EXERCISE INPUTS: Begin

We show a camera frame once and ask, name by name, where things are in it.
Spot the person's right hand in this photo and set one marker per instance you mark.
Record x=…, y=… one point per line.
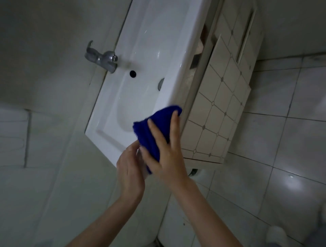
x=169, y=162

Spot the person's left hand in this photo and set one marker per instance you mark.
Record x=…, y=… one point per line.
x=131, y=175

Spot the small blue cleaning cloth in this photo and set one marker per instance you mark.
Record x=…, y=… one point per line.
x=158, y=119

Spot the white ceramic sink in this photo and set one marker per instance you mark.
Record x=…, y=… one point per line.
x=158, y=38

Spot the person's left forearm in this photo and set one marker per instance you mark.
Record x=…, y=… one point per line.
x=107, y=224

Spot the person's right forearm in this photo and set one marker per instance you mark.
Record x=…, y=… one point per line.
x=206, y=216

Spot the metal sink drain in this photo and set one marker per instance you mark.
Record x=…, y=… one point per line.
x=161, y=84

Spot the patterned vanity cabinet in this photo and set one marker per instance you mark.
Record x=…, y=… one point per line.
x=216, y=114

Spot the chrome faucet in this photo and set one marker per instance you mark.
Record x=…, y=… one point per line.
x=104, y=59

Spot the white shoe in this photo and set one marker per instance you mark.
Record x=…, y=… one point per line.
x=277, y=236

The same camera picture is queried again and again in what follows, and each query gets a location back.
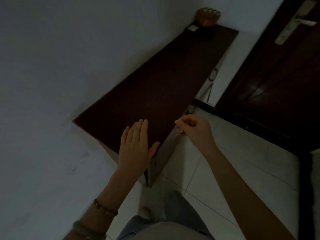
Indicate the person's left hand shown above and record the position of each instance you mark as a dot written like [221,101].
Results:
[135,149]

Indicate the person's right hand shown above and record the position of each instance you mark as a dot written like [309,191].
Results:
[200,134]

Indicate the golden bowl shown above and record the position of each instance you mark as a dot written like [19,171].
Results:
[208,17]

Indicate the person's right forearm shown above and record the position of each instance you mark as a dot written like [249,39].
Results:
[242,197]

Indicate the person's left forearm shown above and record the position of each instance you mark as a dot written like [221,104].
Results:
[117,189]

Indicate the dark wooden cabinet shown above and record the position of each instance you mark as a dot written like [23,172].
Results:
[162,87]

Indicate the white shoe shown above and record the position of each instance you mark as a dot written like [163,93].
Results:
[146,212]

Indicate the light blue jeans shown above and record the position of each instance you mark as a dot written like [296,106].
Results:
[182,209]

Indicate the dark wooden door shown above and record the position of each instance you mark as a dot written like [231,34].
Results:
[280,92]

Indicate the white shirt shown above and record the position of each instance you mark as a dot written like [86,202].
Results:
[172,232]

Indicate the pale jade bangle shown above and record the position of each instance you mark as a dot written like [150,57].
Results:
[85,231]

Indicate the small black box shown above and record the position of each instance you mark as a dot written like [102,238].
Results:
[192,28]

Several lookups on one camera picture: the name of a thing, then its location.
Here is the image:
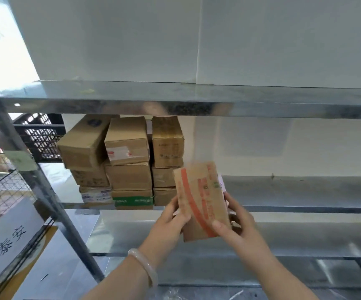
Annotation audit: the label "person's right hand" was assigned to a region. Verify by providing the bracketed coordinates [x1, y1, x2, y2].
[211, 192, 275, 269]

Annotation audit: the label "person's left hand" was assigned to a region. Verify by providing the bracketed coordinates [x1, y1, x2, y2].
[138, 196, 191, 269]

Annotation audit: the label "box with orange stripe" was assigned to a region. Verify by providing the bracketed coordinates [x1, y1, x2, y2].
[173, 161, 233, 243]

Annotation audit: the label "stack of cardboard boxes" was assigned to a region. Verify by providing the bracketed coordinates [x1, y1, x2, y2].
[56, 115, 186, 211]

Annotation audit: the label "black wire basket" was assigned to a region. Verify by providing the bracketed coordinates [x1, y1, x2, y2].
[0, 150, 57, 292]

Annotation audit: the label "black plastic crate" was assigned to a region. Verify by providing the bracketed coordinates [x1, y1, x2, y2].
[11, 112, 66, 163]

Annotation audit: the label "person's right forearm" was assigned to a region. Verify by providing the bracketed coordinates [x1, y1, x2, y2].
[249, 256, 321, 300]

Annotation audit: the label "metal shelving rack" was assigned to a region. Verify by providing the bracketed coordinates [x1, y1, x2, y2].
[0, 65, 361, 300]

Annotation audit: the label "clear plastic wrap scrap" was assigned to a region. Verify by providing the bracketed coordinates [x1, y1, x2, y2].
[165, 286, 185, 300]

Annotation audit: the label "green paper label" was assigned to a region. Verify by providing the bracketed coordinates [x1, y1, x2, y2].
[4, 150, 38, 171]

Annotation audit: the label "frosted glass partition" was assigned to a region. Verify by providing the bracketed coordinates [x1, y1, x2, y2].
[0, 0, 41, 93]

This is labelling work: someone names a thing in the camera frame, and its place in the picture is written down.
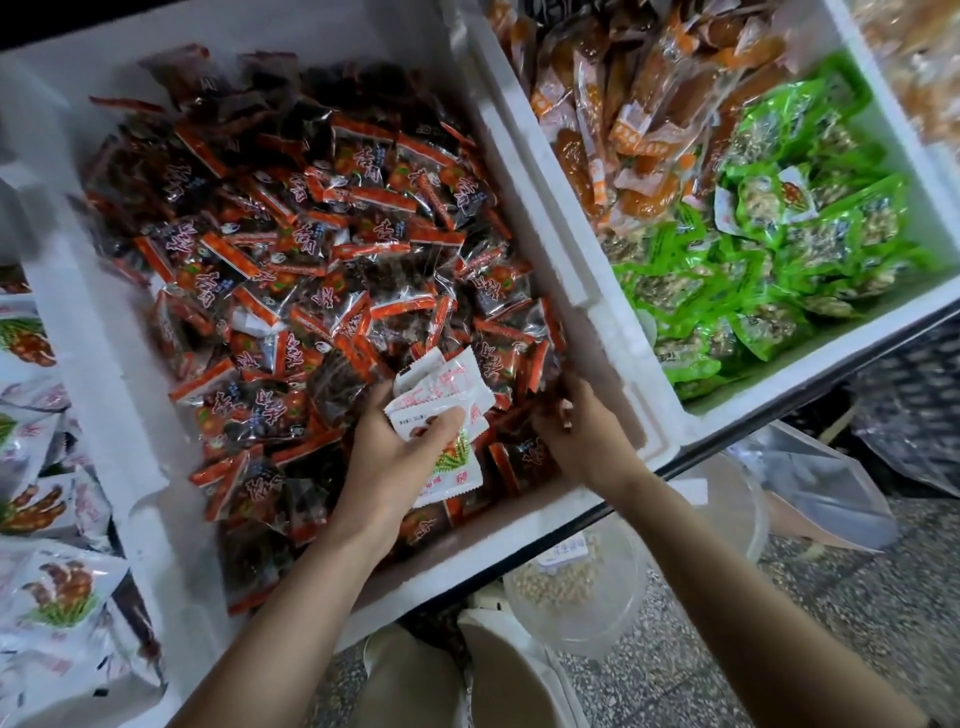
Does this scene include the person's right hand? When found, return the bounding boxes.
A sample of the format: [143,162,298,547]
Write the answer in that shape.
[532,372,656,506]

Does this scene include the person's left hand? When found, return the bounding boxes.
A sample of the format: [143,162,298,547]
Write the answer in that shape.
[330,375,470,560]

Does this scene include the pile of dark red packets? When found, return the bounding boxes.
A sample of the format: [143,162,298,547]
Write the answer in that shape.
[82,45,572,617]

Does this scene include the pile of green packets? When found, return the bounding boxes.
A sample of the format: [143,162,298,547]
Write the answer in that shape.
[600,52,939,404]

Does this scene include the pile of brown packets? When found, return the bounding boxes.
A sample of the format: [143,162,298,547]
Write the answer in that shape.
[487,0,797,227]

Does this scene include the pile of orange packets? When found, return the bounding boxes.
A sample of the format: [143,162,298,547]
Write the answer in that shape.
[855,0,960,144]

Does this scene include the person's right forearm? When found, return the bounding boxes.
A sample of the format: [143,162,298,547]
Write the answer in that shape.
[607,468,932,728]

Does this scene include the person's left forearm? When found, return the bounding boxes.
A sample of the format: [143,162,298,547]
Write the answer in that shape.
[172,510,437,728]

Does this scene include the person's beige trousers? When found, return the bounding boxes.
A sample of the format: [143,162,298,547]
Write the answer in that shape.
[352,607,594,728]

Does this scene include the clear rectangular plastic tub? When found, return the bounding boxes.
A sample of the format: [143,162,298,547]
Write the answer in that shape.
[735,420,902,554]

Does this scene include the black plastic crate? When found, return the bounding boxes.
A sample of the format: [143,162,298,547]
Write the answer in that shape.
[852,318,960,497]

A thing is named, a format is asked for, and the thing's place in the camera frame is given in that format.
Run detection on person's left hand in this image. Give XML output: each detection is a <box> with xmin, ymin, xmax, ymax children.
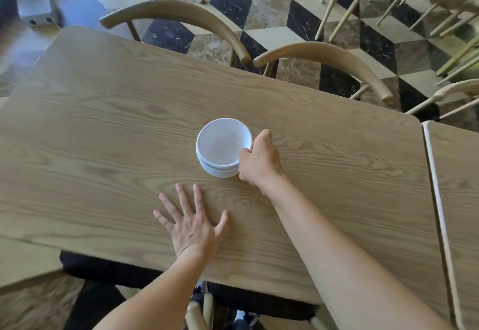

EXERCISE INPUTS: End

### PROBLEM TO SOLVE:
Among the lines above, show every one that contains the string "sink".

### EXPECTED ANSWER:
Spot the white ceramic sink in this photo and set one marker per instance you mark.
Spot the metal sink drain in this photo and set one marker per instance you mark.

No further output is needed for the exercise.